Government’s sticky fingerprints have been on the financial industry since at least the nineteenth century in the United States, and the culminating lesson in today’s comments by President Obama is: “What the government subsidizes, it must control.”

Let’s parse. Values can only be held by individuals not mobs, gangs, tribes, ethnic groups or other populations of people. There are no collective minds. Some people do value the pay rates that the “offending” executives received, foremost among them the executives. The same could be said of the individuals on the Boards of those companies.

The inescapable fact is that at least two parties in a position to agree made the business decision that particular executives were worth the ascertained rates. They are in a position to know, and if they made an error the relevant business may suffer for the mistake.

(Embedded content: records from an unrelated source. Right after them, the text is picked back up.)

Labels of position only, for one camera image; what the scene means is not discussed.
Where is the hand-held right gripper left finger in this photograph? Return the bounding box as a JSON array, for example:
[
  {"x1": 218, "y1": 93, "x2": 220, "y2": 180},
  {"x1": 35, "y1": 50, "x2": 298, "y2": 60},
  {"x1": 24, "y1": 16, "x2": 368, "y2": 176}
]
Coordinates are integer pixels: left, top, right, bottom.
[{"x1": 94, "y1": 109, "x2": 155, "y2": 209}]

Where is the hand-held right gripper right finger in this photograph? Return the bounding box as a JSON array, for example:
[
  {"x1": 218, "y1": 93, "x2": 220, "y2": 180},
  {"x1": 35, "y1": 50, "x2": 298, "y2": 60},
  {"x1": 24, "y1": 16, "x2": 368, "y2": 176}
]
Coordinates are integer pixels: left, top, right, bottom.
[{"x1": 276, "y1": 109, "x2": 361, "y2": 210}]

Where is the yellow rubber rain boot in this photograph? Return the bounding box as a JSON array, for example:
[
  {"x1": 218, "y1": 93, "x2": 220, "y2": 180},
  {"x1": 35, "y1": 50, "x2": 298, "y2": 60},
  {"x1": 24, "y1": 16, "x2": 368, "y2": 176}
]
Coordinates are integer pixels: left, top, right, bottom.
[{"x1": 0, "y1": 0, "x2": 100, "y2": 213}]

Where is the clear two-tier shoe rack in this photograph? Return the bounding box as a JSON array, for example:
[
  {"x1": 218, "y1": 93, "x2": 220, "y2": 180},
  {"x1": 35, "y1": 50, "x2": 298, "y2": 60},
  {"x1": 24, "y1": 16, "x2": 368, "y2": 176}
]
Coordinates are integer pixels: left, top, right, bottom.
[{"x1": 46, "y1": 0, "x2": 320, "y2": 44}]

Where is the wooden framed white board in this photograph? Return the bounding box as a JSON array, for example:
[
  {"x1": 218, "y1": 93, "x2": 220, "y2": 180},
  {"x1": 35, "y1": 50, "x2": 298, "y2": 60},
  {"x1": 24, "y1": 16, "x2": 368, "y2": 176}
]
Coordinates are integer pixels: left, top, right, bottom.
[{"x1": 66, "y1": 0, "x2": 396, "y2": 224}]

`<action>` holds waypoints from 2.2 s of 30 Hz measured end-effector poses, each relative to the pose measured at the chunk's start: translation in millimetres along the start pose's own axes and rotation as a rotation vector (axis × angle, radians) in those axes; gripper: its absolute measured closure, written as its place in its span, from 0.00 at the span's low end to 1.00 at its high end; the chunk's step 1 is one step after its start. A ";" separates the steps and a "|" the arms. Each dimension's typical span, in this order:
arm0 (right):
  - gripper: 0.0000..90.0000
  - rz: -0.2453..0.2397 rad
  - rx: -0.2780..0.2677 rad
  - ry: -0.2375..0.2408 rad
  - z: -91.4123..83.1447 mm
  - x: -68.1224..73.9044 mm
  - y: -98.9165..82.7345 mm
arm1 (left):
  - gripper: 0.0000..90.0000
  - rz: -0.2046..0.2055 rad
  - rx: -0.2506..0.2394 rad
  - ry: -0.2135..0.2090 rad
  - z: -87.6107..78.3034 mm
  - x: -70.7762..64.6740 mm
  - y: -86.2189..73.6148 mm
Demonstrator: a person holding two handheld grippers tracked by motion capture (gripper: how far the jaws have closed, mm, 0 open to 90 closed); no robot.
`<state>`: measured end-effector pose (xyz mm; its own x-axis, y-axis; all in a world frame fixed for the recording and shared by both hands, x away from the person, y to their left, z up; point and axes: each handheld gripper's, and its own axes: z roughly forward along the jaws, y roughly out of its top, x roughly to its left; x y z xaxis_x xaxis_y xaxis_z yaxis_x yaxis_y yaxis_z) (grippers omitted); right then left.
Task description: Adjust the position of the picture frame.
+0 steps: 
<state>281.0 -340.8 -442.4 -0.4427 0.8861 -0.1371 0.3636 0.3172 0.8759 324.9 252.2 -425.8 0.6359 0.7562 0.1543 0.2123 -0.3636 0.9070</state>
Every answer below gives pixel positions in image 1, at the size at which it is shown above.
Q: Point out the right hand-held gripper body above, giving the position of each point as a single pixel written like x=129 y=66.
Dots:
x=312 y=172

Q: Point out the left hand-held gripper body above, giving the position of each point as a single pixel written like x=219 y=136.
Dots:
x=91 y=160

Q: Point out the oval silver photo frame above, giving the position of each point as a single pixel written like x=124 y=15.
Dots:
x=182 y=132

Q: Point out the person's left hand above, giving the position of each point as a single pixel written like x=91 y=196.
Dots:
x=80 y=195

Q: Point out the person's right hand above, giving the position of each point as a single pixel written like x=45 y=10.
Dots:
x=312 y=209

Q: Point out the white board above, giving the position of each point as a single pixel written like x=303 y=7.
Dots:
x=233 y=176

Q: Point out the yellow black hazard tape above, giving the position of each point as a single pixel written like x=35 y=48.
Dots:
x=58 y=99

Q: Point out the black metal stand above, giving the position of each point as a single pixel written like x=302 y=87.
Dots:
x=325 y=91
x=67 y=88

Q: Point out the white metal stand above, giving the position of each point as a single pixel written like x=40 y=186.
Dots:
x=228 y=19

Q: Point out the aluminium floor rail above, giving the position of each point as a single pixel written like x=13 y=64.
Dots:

Ah, but you say like the President does, that these rates offend you personally. I’ve actually heard third-party observers say that some executive compensation rates are “obscene”. By what standard does one make this judgment? How do you know what is inoffensive? Can you determine that figure without being arbitrary? If it’s offensive to you I say, “so what”? You are not a party to the transaction. (I’m leaving aside the public argument that as a taxpayer, you pay their salaries now.)

The only thing offensive in my view is that the State is involved in the first place. The institutions that were bailed out deserved to fail. If that had been allowed to happen the American economy might well be pulling out of its horrible recession today with many smaller, but more efficient private institutions to replace the lumbering state-sponsored relics.

Whether the compensation is excessive or not is again a judgment call related to the amount of offense taken. By introducing the term “excessive” in arbitrary fashion you ought to be prepared to back it up with some precision. There is no better way of achieving that precision than leaving the employer and the employee to work this out.

The intervention of Obama’s Pay Czar to the mix can in no way add to the value of the agreement. He does not possess the knowledge of the executive and the board that determines compensation by negotiation. Eventually, as is likely the case, undervalued executives will find their way to less-regulated financial institutions in Hong Kong or Singapore.

Of course, if you were to consider the relative impact of executive compensation on bailed-out institutions compared to the amount of government largesse bestowed in the first place, you might ask what all the fuss was about. Coupled with the fact that the recession is not over, and that domestic and foreign problems dog the Obama administration, you may conclude that this bit of “newsworthy grandstanding represents the art of legerdemain.